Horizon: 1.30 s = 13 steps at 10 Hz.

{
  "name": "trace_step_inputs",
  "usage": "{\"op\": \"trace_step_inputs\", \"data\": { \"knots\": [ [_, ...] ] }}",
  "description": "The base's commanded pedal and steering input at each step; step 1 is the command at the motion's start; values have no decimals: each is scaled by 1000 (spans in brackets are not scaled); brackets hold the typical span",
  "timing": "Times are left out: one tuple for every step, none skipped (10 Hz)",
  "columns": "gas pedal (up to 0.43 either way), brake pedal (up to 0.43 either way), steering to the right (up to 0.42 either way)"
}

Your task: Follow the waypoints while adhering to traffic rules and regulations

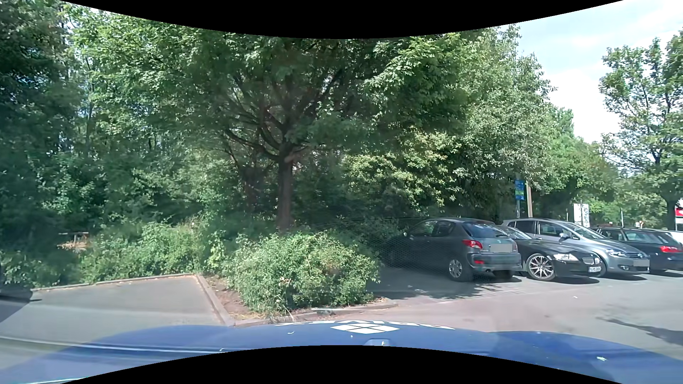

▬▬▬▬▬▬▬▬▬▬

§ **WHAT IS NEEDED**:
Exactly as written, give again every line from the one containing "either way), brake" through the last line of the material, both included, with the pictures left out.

§ **TASK OUTPUT**:
  "columns": "gas pedal (up to 0.43 either way), brake pedal (up to 0.43 either way), steering to the right (up to 0.42 either way)"
}

Your task: Follow the waypoints while adhering to traffic rules and regulations

The exercise is now done.